With regards to the cost, don’t forget ITER involves 34 countries and that construction will last until 2020. So the total construction cost, currently estimated at EUR 13 billion, represents for each ITER member about 1% of their public R&D spending. All ITER members consider this spending as a good investment. What is at stake is a new source of energy on Earth, which will be safe, with almost limitless fuel and environmentally responsible.
Best regards.

Michel Claessens
Head of Communication, ITER Organization

ITER

ITER should explain what the immediate benefits of making these investments are. It's hard for any country (read taxpayer) to comprehend paying such a huge amount of money for something that is decades away, if it ever at all. So what is the benefit for someone today? One of the letter writers says that we learn from the science.
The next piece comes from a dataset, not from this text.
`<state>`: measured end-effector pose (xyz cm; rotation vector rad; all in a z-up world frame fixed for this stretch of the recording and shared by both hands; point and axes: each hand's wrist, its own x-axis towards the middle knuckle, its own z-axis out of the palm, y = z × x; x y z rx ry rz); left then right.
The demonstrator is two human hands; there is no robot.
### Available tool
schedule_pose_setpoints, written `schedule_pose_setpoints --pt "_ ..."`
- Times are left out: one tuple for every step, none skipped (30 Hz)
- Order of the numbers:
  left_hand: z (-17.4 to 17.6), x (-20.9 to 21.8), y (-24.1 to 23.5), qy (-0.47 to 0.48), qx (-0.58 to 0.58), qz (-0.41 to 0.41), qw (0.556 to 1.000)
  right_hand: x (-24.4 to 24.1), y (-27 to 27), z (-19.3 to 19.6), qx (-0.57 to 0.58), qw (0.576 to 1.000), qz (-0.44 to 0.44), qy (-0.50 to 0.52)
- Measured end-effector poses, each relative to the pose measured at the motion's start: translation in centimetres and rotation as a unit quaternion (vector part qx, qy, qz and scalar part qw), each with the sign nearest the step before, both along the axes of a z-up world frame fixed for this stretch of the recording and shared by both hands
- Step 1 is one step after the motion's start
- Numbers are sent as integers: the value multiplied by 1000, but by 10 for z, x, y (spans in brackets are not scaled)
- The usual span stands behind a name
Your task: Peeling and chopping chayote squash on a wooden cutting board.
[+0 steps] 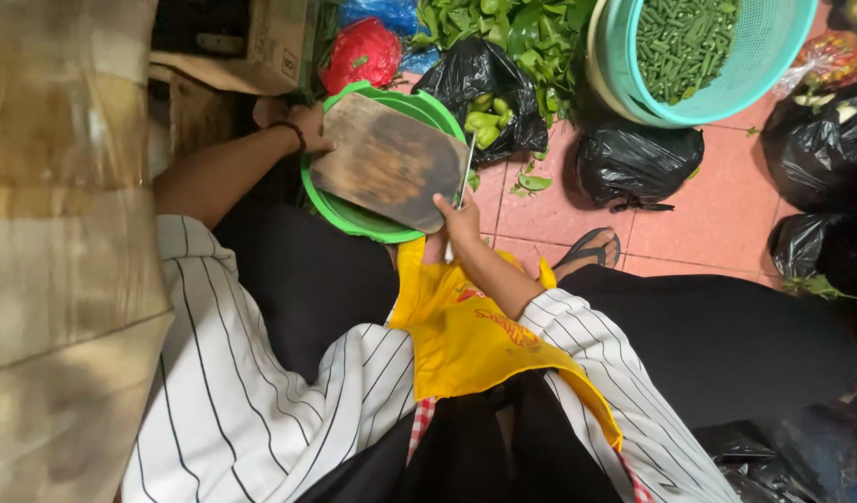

What is exactly we learn that is useful right now and worth billions?

Fusion

It seems a bit silly to be trying to do this on earth when we have a large fusion reactor in our cosmic back yard.

Big Science Politics

As a former DOE employee with some experience overseeing national laboratories, INL, ANL, LLNL, LANL, SNL, this is so déjà vu.  I do come with a perspective - I think the national labs are world class scientists, so-so engineers, terrible project managers, and world class bull-shxxers.    

 

The reality is that fusion is an extremely difficult technology.   With almost 50 years of effort, the science establishment has not achieved energy break even (I don’t think they are close), which is only the first step.  They will then need to design a reliable power plant which I think will be even more difficult.   But for the science community this is extremely interesting work with large budgets and prestigious titles.  So Big Science wants to push on.  I support INER because there are unanswered scientific questions, and who knows what the answers might lead to.  But even without a national deficit of $1T per year, I would be very leery of requests for additional programs / funding.